> _About this task_
Some lines below hold "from". Pick them out and copy them.

> _Information shown_
◇ ◇ ◇ ◇ ◇ ◇ ◇
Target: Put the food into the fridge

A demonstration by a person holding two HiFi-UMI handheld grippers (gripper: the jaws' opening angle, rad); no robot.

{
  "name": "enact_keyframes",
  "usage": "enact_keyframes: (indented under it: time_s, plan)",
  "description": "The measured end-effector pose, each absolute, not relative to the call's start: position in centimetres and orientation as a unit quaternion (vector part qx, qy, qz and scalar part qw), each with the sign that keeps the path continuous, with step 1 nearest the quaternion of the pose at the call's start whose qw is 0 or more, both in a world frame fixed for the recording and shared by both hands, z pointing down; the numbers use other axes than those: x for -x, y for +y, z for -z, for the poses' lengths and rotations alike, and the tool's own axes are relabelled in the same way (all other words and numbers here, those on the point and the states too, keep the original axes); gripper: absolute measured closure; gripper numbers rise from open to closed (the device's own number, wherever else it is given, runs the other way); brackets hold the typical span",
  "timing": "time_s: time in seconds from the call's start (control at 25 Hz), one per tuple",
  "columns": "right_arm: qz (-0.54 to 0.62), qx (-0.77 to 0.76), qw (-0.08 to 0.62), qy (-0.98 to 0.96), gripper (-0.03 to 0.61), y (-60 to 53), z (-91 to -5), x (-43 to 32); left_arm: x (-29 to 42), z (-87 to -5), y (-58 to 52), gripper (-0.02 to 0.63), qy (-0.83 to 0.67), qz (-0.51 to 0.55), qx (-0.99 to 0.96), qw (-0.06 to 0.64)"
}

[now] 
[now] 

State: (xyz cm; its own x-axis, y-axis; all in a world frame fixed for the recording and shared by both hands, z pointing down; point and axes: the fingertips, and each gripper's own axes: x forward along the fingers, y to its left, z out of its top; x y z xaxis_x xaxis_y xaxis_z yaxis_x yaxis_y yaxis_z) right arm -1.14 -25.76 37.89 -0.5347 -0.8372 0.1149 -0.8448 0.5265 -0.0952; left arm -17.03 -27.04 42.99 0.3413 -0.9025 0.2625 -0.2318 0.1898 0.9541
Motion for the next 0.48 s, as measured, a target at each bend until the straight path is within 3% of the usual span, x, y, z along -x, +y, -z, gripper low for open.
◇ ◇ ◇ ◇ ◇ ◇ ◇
> _Finished task_
  "description": "The measured end-effector pose, each absolute, not relative to the call's start: position in centimetres and orientation as a unit quaternion (vector part qx, qy, qz and scalar part qw), each with the sign that keeps the path continuous, with step 1 nearest the quaternion of the pose at the call's start whose qw is 0 or more, both in a world frame fixed for the recording and shared by both hands, z pointing down; the numbers use other axes than those: x for -x, y for +y, z for -z, for the poses' lengths and rotations alike, and the tool's own axes are relabelled in the same way (all other words and numbers here, those on the point and the states too, keep the original axes); gripper: absolute measured closure; gripper numbers rise from open to closed (the device's own number, wherever else it is given, runs the other way); brackets hold the typical span",
  "timing": "time_s: time in seconds from the call's start (control at 25 Hz), one per tuple",

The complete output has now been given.